Узнав об анархических увлечениях сына, Даниил Аркадьевич возмутился. Он даже пригрозил ему трёпкой, чего никогда раньше не делал, а на недоуменный вопрос о причинах столь резкого противодействия ответил коротко, но непреклонно: «Анархизм — это неприлично».
Одним словом, к середине августа памятного тысяча девятьсот восемнадцатого года Миша Рябинин никак не мог разрешить страшно актуальной для себя вопрос: к какой партии ему примкнуть? Если отец считал чем-то неприличным анархизм, то Мишины друзья считали ещё более неприличным его «внепартийное состояние». Слава богу, у них в классе были ярые сторонники всех известных в стране политических партий — от монархистов до максималистов, и только Миша Рябинин, как выразился однажды председатель ученического комитета сын банкира Боба Бучинский, в силу своей политической близорукости и социальной инертности никак не может подвести Под себя партийную платформу. Для Бобы, так же как и для его папы, этот вопрос решился давно, они оба были убеждёнными кадетами, хотя после октябрьского переворота предпочитали выдавать себя за неких никому не ведомых свободных демократов.
А в городе между тем назревали события. В июле участились налёты неизвестных на склады с оружием и красноармейские казармы. По ночам то здесь, то там вспыхивала перестрелка, и даже сквозь плотно прикрытые ставни было слышно, как цокают по брусчатке спешащие кому-то на выручку кавалерийские эскадроны, как, пыхтя и фыркая, проносятся броневики.
Бурливый астраханский базар отреагировал на эти события по-своему.
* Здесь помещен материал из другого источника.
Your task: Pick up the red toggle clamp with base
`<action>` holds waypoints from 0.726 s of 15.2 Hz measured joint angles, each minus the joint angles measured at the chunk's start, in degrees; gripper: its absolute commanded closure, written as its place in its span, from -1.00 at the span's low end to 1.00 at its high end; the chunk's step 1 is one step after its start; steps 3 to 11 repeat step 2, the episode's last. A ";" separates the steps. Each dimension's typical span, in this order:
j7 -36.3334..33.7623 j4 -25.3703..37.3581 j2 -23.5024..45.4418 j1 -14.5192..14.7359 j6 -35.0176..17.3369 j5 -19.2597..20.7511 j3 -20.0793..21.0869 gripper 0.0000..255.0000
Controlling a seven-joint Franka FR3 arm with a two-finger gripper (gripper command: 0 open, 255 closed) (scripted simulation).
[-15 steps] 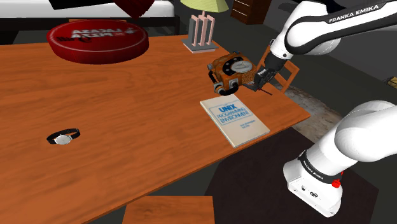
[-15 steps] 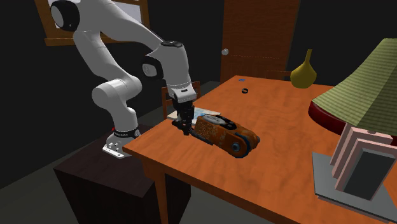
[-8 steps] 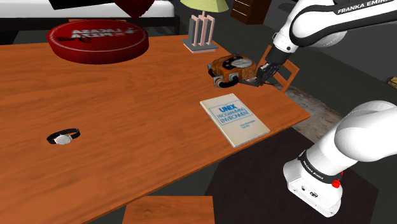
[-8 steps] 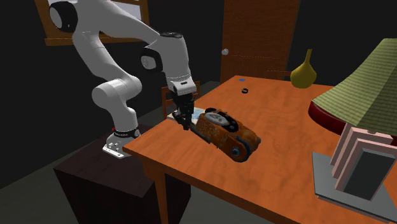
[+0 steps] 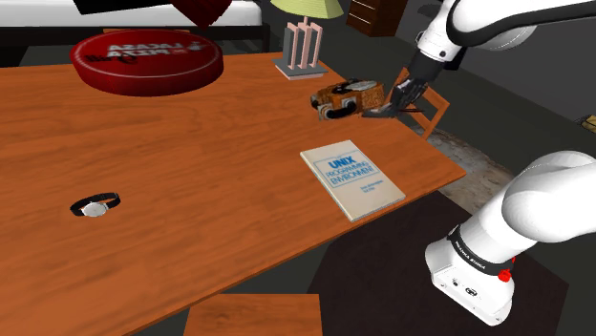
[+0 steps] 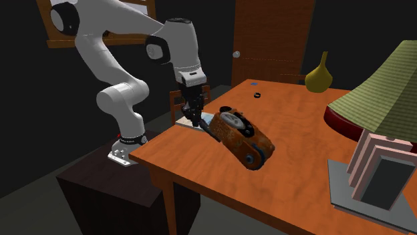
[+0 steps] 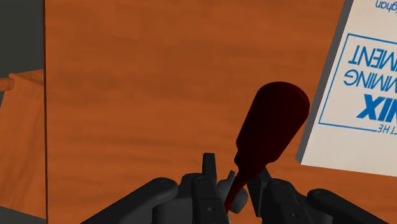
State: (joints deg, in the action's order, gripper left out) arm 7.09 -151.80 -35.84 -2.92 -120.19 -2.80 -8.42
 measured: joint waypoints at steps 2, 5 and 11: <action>-0.18 0.73 -0.76 -0.08 1.48 0.09 0.10 1.00; -0.18 0.73 -0.76 -0.08 1.48 0.09 0.10 1.00; -0.18 0.73 -0.76 -0.08 1.48 0.09 0.10 1.00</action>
Спекулянты прятали продукты, взвинчивали цены на хлеб, даже рыба, которая в этом волжском городе никогда не считалась предметом роскоши, неожиданно вздорожала. «Чего большевиков кормить, — рассуждали купчики, сидя за самоваром где-нибудь в грязном, издревле облюбованном трактире. — Нонче большевиков кормить нам не с руки, потому как всё одно им крышка. Того и гляди, господин Дутов нагрянет, а господин Дутов, Ляксандра Ильич, мужик ох какой сурьезный». И пускались купчики в обольстительные разговоры о «сурьезном мужике» атамане Дутове, который «страсть как любит пороть рабочих и энтого непорядку, энтой коммунии прямо ужасть как терпеть не может».
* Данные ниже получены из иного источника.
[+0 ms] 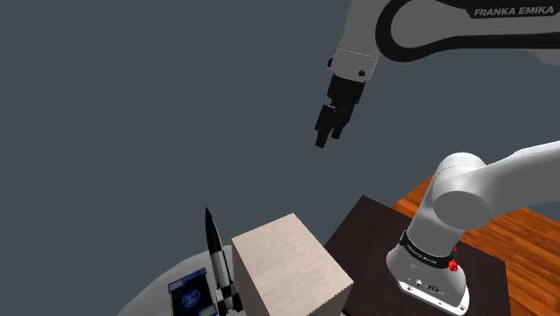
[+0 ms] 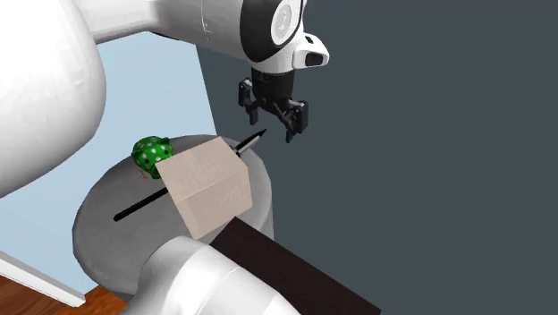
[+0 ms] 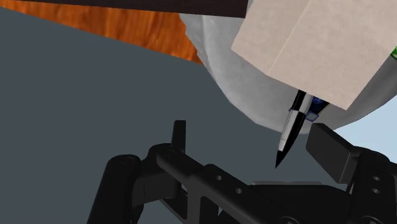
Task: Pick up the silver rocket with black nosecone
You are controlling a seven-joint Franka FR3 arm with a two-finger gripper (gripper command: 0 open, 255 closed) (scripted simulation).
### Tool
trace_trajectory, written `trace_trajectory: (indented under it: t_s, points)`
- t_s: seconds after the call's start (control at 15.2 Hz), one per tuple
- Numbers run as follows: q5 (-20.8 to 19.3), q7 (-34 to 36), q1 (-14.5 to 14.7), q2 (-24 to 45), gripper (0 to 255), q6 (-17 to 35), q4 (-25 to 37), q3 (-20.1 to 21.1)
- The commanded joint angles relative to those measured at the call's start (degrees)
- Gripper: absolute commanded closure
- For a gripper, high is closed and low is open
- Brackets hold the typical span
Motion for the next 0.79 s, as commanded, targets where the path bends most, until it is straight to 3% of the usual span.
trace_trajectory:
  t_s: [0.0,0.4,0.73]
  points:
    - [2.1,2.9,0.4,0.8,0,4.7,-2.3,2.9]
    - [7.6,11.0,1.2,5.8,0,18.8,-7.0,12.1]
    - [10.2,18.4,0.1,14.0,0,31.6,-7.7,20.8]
А пока купчики точили лясы и, благодушествуя, гоняли чаи, астраханские базары, караван-сараи, подпольные гостиницы и притоны наводняли люди в прожжённых и потрёпанных солдатских шинелях, в картузах со сломанными козырьками, в замызганных ситцевых косоворотках и засаленных поддёвках. Люди выглядели сирыми и убогими, и только негнущиеся прямые спины, только белые холёные руки, только острый блеск в холодных глазах говорили о том, что каждый из них не только ждёт, но и готовит ту минуту, когда можно сбросить маскарадные косоворотки и поддёвки, натянуть на себя новенький китель с накладными английскими карманами, сдвинуть на правый височек новую фуражечку с офицерской кокардой и спросить, похлопывая стеком по надраенному денщиком хромовому сапогу: «Нуте-с, господа большевики, пожалте-с к фонарному столбу».